Bu taktikler ne zamana kadar sürecek hiçbir fikrim yok ama tek bildiğim içten ayrı , dıştan ayrı baskıya maruz kaldığım.
Neyse biz konumuz olan kırmızılığa dönelim.
Kırmızılık diyorum çünkü hala yeni bir gözlük yaptırmadığım için siluetlerden öte bir şey görebildiğim söylenemez.
Burada geçireceğim zorlu 2 saati de o kırmızılığı düşünerek geçirdim. Dedim ya listeye zirveden giriş yapmıştı işte.
Önce ondan gereksiz yere kaçıp kalbini kırmıştım sonrasında da malum.
Aklımdan çıkmayıp beni deli eden çıplak görüntüsüyle karşılaştım.
Çok rahatsız edici ama gözümün önüne gelmesini engelleyemiyor yada onun yerine başka görüntüleri dolduramıyordum.
Yaşadığım şok yetmezmiş gibi birde sapık muamelesi görmüştüm bay kırmızı tarafından. Avaz avaz bağırarak önünü kapattığını ve kapının arkasından beni bay jung'a şikayet etmesini unutamayacağım.

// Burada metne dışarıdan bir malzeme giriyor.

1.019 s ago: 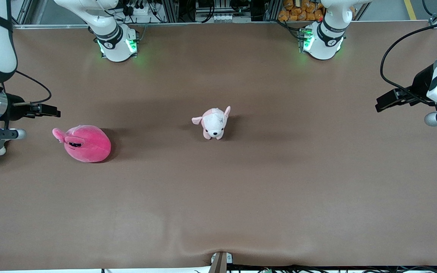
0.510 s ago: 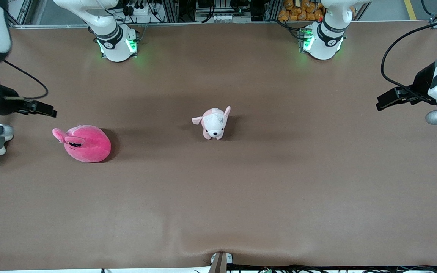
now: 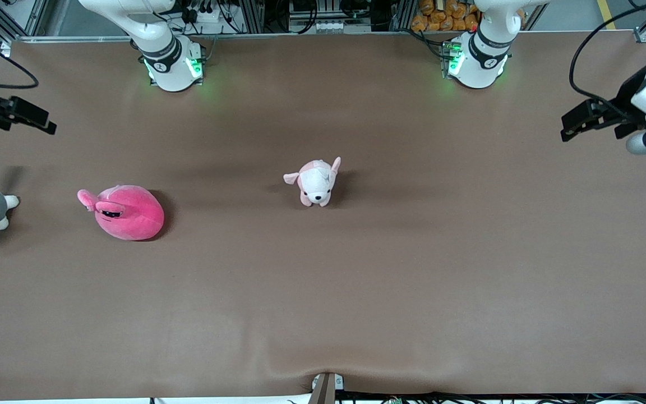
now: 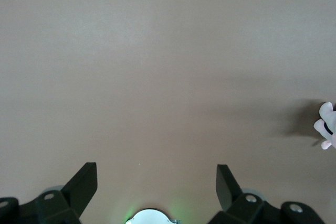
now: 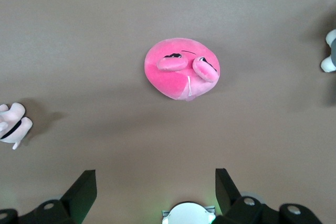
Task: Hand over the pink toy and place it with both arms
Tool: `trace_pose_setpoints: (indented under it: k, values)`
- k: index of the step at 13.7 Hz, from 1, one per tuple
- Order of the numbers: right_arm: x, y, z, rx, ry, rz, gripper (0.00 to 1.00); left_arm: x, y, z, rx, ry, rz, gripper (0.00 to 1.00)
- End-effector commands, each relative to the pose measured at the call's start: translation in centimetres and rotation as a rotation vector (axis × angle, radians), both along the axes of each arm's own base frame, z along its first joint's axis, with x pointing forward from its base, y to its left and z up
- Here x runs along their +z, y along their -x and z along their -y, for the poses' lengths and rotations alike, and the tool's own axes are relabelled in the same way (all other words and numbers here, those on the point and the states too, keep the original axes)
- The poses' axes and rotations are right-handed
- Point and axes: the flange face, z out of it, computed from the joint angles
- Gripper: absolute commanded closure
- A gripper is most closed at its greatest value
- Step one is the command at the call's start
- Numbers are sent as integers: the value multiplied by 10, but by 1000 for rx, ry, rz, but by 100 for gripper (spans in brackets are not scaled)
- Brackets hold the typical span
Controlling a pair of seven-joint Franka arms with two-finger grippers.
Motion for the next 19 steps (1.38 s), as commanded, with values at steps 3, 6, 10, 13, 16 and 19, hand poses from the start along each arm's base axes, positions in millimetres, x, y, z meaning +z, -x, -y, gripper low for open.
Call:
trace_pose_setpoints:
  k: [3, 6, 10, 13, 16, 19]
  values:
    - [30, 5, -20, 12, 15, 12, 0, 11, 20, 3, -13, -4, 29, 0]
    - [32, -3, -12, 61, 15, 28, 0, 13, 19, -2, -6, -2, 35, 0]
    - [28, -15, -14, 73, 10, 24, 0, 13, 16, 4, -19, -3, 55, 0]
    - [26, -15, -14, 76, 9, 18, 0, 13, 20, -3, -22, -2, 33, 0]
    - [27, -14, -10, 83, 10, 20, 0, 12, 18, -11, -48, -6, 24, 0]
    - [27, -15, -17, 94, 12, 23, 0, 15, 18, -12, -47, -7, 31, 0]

Yüzünün aldığı o komik şaşkınlık ifadesinden bahsetmiyorum bile.
Acaba ben nasıl görünüyordum.
Off bunları neden ben yaşıyorum?
Sesli ofladığımı fark ettiğimde –görebildiğim kadarıyla- çevreme bakındım. Malum birilerini rahatsız etmek istemezdim.
Kitaplıkların arasında bir kırmızılık görünür gibi olduğunda ilk aldırmadım. Yaklaşık iki dakika boyunca raflar arasında gezindi durdu. Bir yandan saçıyla oynuyordu ve yanılmıyorsam yanaklarını şişire şişire ofluyordu.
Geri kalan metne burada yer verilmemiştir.